START RAW DATA

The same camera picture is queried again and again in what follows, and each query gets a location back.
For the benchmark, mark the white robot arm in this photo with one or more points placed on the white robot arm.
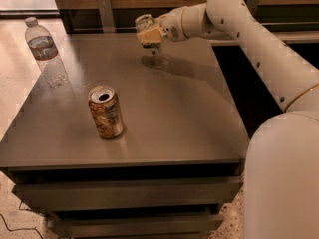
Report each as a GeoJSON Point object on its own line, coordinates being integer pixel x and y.
{"type": "Point", "coordinates": [281, 174]}

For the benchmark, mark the left metal bracket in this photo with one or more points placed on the left metal bracket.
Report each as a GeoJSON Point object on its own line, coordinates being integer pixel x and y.
{"type": "Point", "coordinates": [106, 15]}

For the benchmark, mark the clear plastic water bottle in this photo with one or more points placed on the clear plastic water bottle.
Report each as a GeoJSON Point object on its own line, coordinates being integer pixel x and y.
{"type": "Point", "coordinates": [45, 53]}

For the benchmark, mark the orange gold soda can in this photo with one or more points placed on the orange gold soda can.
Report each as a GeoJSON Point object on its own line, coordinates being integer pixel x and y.
{"type": "Point", "coordinates": [105, 108]}

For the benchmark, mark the upper grey drawer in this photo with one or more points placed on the upper grey drawer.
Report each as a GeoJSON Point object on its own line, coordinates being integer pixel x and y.
{"type": "Point", "coordinates": [76, 196]}

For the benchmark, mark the lower grey drawer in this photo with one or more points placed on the lower grey drawer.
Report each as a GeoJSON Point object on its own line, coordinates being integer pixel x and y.
{"type": "Point", "coordinates": [132, 227]}

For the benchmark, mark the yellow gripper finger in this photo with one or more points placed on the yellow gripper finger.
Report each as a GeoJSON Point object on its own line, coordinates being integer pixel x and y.
{"type": "Point", "coordinates": [153, 34]}

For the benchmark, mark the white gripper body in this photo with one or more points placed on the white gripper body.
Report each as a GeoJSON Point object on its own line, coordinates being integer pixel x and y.
{"type": "Point", "coordinates": [172, 26]}

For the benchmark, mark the grey drawer cabinet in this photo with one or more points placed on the grey drawer cabinet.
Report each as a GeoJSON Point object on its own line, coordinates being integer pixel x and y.
{"type": "Point", "coordinates": [179, 122]}

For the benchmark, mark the white green 7up can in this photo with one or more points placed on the white green 7up can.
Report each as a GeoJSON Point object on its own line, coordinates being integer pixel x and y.
{"type": "Point", "coordinates": [143, 23]}

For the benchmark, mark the grey drawer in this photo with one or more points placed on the grey drawer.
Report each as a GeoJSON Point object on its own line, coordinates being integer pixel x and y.
{"type": "Point", "coordinates": [132, 227]}
{"type": "Point", "coordinates": [76, 196]}

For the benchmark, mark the metal bracket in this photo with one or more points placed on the metal bracket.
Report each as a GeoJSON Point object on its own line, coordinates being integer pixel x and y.
{"type": "Point", "coordinates": [106, 15]}
{"type": "Point", "coordinates": [252, 5]}

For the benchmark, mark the right metal bracket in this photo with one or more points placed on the right metal bracket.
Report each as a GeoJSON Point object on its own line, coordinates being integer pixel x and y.
{"type": "Point", "coordinates": [252, 5]}

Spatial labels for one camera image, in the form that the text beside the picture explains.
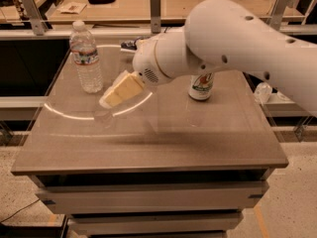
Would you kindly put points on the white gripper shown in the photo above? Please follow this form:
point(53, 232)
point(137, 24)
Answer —
point(145, 62)

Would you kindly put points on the clear plastic water bottle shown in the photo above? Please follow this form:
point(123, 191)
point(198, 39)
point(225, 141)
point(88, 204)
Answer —
point(85, 57)

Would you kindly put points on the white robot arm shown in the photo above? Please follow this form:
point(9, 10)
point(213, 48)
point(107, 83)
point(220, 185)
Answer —
point(222, 35)

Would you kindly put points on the blue crumpled chip bag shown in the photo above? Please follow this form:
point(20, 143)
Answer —
point(131, 46)

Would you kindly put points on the green white soda can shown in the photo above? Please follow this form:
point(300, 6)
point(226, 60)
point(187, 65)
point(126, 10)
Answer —
point(200, 86)

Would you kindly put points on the black object on desk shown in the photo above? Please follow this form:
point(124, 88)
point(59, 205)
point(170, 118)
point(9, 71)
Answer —
point(100, 2)

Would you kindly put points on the grey metal table cart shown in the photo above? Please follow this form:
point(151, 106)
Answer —
point(162, 166)

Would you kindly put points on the brown paper packet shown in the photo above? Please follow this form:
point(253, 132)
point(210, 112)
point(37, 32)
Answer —
point(72, 8)

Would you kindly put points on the wooden background desk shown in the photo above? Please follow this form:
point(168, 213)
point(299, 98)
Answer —
point(139, 10)

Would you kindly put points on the middle metal bracket post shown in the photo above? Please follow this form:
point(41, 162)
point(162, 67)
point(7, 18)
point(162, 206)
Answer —
point(155, 16)

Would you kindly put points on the metal bracket post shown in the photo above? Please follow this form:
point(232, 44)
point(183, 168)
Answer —
point(276, 15)
point(37, 23)
point(155, 16)

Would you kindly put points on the left metal bracket post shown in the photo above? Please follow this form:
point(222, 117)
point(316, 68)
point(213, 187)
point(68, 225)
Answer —
point(37, 23)

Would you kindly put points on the right metal bracket post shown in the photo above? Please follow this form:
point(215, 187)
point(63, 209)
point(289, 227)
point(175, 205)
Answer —
point(276, 15)

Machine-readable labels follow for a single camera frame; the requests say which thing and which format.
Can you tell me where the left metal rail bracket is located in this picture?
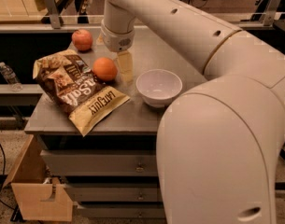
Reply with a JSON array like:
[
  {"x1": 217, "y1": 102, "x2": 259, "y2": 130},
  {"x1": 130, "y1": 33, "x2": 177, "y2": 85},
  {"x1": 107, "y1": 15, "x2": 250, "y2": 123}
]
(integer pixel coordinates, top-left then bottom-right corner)
[{"x1": 44, "y1": 0, "x2": 62, "y2": 29}]

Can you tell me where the clear water bottle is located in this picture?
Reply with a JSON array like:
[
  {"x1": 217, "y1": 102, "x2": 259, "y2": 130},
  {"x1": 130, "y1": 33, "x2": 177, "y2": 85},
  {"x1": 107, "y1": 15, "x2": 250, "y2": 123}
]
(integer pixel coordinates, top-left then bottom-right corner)
[{"x1": 0, "y1": 62, "x2": 22, "y2": 91}]

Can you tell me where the right metal rail bracket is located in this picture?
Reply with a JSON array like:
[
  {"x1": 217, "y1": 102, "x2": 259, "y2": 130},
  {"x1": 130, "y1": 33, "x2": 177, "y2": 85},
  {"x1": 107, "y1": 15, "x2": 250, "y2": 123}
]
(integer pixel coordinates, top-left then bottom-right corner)
[{"x1": 262, "y1": 0, "x2": 281, "y2": 26}]

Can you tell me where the open wooden side drawer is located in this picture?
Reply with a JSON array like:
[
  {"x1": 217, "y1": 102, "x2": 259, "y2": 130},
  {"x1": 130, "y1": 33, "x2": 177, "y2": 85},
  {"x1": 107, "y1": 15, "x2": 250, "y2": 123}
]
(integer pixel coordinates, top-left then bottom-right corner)
[{"x1": 3, "y1": 135, "x2": 73, "y2": 222}]

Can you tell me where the metal rail bracket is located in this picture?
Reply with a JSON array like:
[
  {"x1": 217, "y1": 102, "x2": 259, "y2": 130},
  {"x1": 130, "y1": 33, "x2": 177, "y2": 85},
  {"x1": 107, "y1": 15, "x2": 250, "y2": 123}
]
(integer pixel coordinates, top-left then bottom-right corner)
[
  {"x1": 262, "y1": 0, "x2": 281, "y2": 26},
  {"x1": 44, "y1": 0, "x2": 62, "y2": 29}
]

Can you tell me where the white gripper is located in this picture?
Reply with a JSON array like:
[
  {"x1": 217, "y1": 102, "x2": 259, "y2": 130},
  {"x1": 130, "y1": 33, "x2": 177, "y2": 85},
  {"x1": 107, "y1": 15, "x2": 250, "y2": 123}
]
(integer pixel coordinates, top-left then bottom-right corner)
[{"x1": 101, "y1": 24, "x2": 135, "y2": 82}]

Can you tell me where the grey drawer cabinet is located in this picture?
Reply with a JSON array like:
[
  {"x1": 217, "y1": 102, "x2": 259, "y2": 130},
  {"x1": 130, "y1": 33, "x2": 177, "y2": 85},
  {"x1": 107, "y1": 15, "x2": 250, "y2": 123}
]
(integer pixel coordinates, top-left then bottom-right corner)
[{"x1": 23, "y1": 25, "x2": 208, "y2": 221}]

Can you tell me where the black floor cable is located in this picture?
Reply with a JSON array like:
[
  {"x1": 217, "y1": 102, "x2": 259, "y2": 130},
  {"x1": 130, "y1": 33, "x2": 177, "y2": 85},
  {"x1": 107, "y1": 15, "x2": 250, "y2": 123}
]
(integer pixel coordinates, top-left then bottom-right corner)
[{"x1": 0, "y1": 130, "x2": 17, "y2": 211}]

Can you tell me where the white bowl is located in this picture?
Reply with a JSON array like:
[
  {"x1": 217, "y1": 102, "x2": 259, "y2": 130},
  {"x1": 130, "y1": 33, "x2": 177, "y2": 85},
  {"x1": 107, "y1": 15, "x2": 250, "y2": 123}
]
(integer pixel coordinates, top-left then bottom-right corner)
[{"x1": 135, "y1": 69, "x2": 182, "y2": 108}]

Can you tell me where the orange fruit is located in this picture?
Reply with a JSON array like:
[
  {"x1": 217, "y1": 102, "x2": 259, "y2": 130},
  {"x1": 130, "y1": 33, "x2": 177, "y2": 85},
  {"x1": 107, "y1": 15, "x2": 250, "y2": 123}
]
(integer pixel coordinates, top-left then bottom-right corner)
[{"x1": 93, "y1": 57, "x2": 118, "y2": 82}]

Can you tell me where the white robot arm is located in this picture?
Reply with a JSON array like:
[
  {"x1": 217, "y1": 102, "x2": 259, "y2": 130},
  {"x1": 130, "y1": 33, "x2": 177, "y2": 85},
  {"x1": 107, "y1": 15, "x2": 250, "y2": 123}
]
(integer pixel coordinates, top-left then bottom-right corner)
[{"x1": 102, "y1": 0, "x2": 285, "y2": 224}]

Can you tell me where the red apple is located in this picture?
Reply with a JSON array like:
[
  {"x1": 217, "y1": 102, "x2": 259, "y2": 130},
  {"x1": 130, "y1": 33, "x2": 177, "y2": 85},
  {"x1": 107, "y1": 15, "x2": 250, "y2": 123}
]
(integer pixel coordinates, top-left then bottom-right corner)
[{"x1": 72, "y1": 29, "x2": 93, "y2": 51}]

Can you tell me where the brown chip bag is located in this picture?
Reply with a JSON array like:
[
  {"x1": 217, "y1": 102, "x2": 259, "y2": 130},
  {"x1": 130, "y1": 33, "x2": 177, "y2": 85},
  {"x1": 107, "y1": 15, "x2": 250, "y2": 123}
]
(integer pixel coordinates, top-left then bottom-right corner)
[{"x1": 33, "y1": 49, "x2": 130, "y2": 136}]

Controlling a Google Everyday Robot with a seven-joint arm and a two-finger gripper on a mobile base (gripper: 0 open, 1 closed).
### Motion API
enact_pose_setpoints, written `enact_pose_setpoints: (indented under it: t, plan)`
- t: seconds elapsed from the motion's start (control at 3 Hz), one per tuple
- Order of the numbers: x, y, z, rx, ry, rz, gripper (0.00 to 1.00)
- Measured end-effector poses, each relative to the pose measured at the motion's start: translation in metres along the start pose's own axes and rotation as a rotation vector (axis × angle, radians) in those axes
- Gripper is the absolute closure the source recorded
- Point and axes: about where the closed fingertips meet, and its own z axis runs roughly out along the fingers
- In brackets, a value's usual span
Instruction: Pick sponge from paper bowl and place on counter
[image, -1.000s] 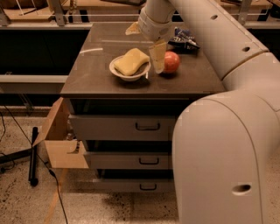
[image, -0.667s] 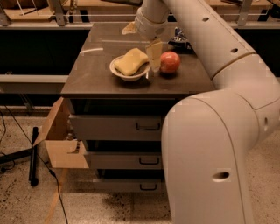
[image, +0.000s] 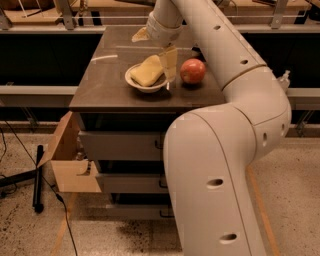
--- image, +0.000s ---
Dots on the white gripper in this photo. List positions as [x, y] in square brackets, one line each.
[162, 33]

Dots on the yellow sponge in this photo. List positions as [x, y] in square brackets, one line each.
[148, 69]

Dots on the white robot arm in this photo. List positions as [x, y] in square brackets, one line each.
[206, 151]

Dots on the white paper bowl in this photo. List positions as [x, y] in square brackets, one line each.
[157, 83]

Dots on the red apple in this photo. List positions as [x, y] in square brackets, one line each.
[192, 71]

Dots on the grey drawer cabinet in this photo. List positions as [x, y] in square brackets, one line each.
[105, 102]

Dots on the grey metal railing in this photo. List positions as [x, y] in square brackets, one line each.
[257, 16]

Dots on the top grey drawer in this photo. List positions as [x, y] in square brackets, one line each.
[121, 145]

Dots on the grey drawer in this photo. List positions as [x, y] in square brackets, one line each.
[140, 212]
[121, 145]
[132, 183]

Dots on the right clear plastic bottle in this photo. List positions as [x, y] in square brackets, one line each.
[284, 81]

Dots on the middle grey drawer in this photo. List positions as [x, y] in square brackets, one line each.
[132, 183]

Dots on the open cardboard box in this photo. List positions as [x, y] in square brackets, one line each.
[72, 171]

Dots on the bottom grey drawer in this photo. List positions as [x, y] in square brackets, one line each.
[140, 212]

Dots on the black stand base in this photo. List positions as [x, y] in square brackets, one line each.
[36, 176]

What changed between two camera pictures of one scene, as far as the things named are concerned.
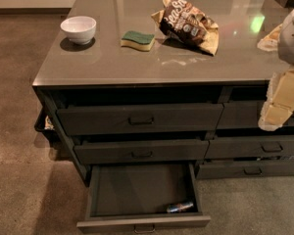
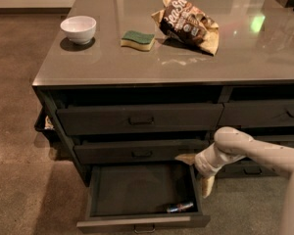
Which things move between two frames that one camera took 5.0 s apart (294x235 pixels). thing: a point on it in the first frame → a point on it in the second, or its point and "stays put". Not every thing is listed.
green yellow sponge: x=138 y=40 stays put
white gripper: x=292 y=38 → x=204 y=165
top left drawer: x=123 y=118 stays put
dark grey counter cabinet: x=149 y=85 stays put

END RAW DATA

How many lines in the entries above include the string "labels"? Give only the number.

*OUTPUT FOR THIS TASK*
2